Background

The Moment I Chose to Live


I can still remember the day when making the right choice was the biggest challenge of my life. Two years ago, I had a life-threatening disease that could have led to my death. It all started last December 31, 2010 in our province, Malita, Davao del Sur when I woke up at three o’clock in the afternoon. When I went out of the room, I saw my Tita preparing the ingredients for our dinner. Since that dish was really my favorite, I decided to eat only bread so that I can eat a lot more later. We were in church attending mass at six o’clock in the evening when the upper part of my stomach ached. My mother and I assumed that it was nothing and I just needed to apply some liniment on it.
When we arrived home, the dinner was ready. And since I only had bread for breakfast and lunch, I ate a lot until my stomach ached again. The feeling was as if I was still hungry. So I went to my room and rested but I found myself eating again, thinking I could ease the pain in that way. But the pain never went away, it hurt even more. I cried and cried because I was already feeling back pains and this scared my mother. She brought me to the hospital, but the doctor said that it was just ulcer and gave me medicines for it.
I took the medicines, but there were really no changes, no effect at all. So my Tito decided to call a faith healer. The faith healer arrived, prayers were said and rituals were done. But still, the pain that I felt was still there. My mother was very worried, but the fear I felt in my heart was worse. I didn’t know what to say, I didn’t know what to do. I tried to keep calm but the thoughts in my head were really bothering me. I had the worst New Year’s gift ever, celebrating New Year lying in bed and suffering from stomach pain.
The next morning, we decided to go home to Davao so that we could go to a better hospital. I was a little relieved from the pain. When we got home, I even started to make my project to pass when classes resume on January 3. A few minutes later, I started to feel the pain again, but I didn’t mind because I really had to finish my work. At six o’clock, the pain was back again! I cried and my mother said that we will go to the hospital the next day. So I lied in my bed crying and trying to fight against the pain. I prayed to God and told Him that I needed Him. “Lord, if you want to take me now, please take me. Because I can’t.. I can’t do this anymore...” I begged as tears fell from my eyes.

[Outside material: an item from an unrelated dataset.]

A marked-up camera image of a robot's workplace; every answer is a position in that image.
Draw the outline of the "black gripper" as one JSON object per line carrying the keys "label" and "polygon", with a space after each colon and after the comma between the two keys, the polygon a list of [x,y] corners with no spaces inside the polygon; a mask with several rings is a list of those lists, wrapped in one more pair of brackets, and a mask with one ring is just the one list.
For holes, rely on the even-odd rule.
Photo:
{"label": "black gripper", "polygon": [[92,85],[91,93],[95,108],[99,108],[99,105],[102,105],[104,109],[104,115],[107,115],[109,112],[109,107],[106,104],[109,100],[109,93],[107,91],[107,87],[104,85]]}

I called out for my mother and told her that I wanted to go to the hospital. When we arrived at San Pedro Hospital, a nurse offered me a wheelchair but I said I could still walk. As we entered the Emergency Room, I was worried because there were so many patients. Minutes later, a nurse or maybe a doctor examined me and asked me some questions. I was admitted and was not allowed to eat nor drink for a couple of days.
The first night was the worst; I cried so much, which made my mother and the nurses panic. My mother was complaining because they didn’t do anything for me to feel better. The nurses were trying their best, I knew. It was four or five in the morning when I fell asleep.  When I woke up, I wanted to eat but sadly, I couldn’t. My doctor arrived and said that I’m going to take some laboratory tests. So after many tests like x-ray, ultrasounds, and others, the doctor said that it was Pancreatitis. It is inflammation of the pancreas, which required immediate medical attention and hospitalization during an attack. If not prevented, this can damage blood vessels and lead to internal bleeding, which may be life-threatening.
            It was my third day in the hospital when my classmates came to visit me. And then I remembered that classes had already resumed two days ago. I felt like I wanted to regret all the things I did that made me have this disease but I didn’t, because I believed that everything happens for a reason and God has plans for me. So the next day, I was allowed to eat and drink a little because the doctor said I was recovering. That news made me and my Mom very happy.
            It was Friday when my doctor said I could go home. The pain went away and I was already fine. The doctor told me about the things not to eat and not to drink: acidic foods and alcoholic beverages. The doctor also said that we must be thankful that I was brought to the hospital in time because if I were not, I could have died.
            I left the hospital with such happiness in my heart, because I survived, because God has given me another chance to live, and because I made the right choice – to live. The things that we have and the things that are happening now are all from the choices we make, from the very moment we open our eyes to the moment we close them. It is our own choice, and it will always be that way.